La superba e potente Chiesa di papa Innocenzo III, aveva risposto a questo attacco inaudito con una furiosa crociata e – in seguito – con i tribunali dell’Inquisizione. Alle stragi degli “infedeli” nelle crociate si sommavano quelle degli “eretici” e, poi, delle “streghe” in Europa. Ma quel che né l’una né gli altri sarebbero mai forse riusciti a fare per sradicare quella malapianta travestita da fiore di virtù seppero farlo i pochi, miracolosi versi della più grande poesia mai scritta al mondo.
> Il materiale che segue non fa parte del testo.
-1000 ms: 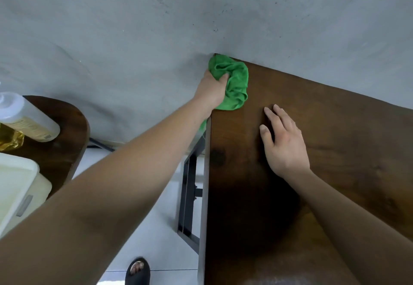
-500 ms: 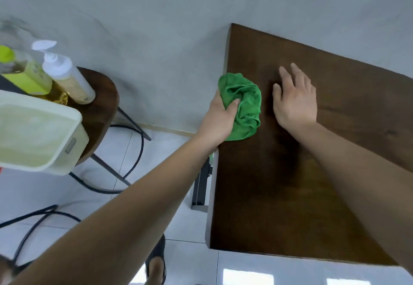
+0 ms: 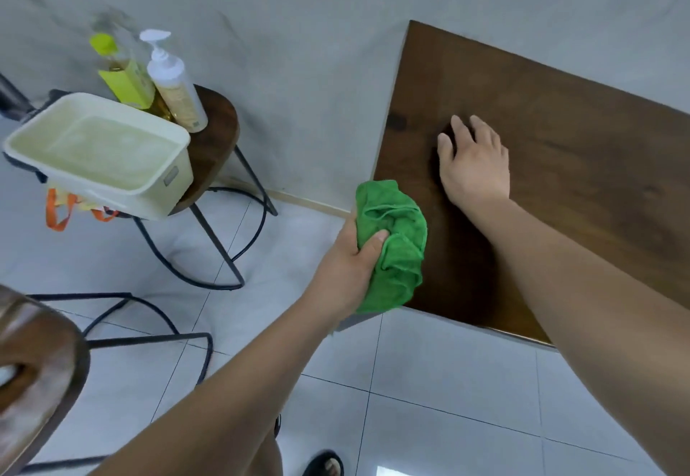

Tutto, in fondo, sta dunque nella semplicità di quella preposizione semplice che ha tormentato filologi, linguisti e storici: quel “per” che torna iterante in ogni versetto del Cantico. Che cosa significa? È un complemento di causa, (che Tu sia lodato, o Signore, per aver creato…)? O un complemento d’agente, simile al par francese e al por castigliano (che Tu sia lodato, o Creatore, da parte della corte di tutte le creature che adoranti Ti circondano)? O un complemento strumentale, simile al dià greco (che Tu sia lodato, o Signore, non solo direttamente dall’uomo, bensì anche attraverso ogni cosa da Te creata, e che conferma la Tua potenza e il Tuo amore)? Fermiamoci qua, perché gli studiosi hanno aggiunto molte altre cose.

Francesco papa

Ha voluto dedicare a quella lode infinita a Dio creatore e al creato la sua ultima enciclica Laudato si’, per ricordarci che l’uomo – proprio secondo la lettera e lo spirito del Genesi – non è il padrone dell’universo (Uno solo è il Padrone) ma che ne è il guardiano, il Custode; e che alla fine dei tempi, come ciascuno di noi dovrà riconsegnare a Dio la sua anima concessagli immacolata e da lui più volte sporcata e strappata, ricucita e ripulita, l’umanità dovrà riconsegnarGli il creato.

Il primo Francesco (d’Assisi) e il secondo (papa) sono contemporanei di un terribile mondo dominato dall’avidità del denaro e dal rifiuto dell’altro in una terra devastata dal potere dell’uomo che da “giardino di Dio” l’ha resa “terra inospitale” e luogo di umiliazione e di morte.

La domande che guidano il papa le troviamo al n. 160 dell’enciclica: Che tipo di mondo desideriamo trasmettere a coloro che verranno dopo di noi, ai bambini che stanno crescendo? … A che scopo passiamo da questo mondo? Per quale fine siamo venuti in questa vita? Per che scopo lavoriamo e lottiamo? Perché questa terra ha bisogno di noi? Pertanto, non basta più dire che dobbiamo preoccuparci per le future generazioni. Occorre rendersi conto che quello che c’è in gioco è la dignità di noi stessi. Siamo noi i primi interessati a trasmettere un pianeta abitabile per l’umanità che verrà dopo di noi. È un dramma per noi stessi, perché ciò chiama in causa il significato del nostro passaggio su questa terra.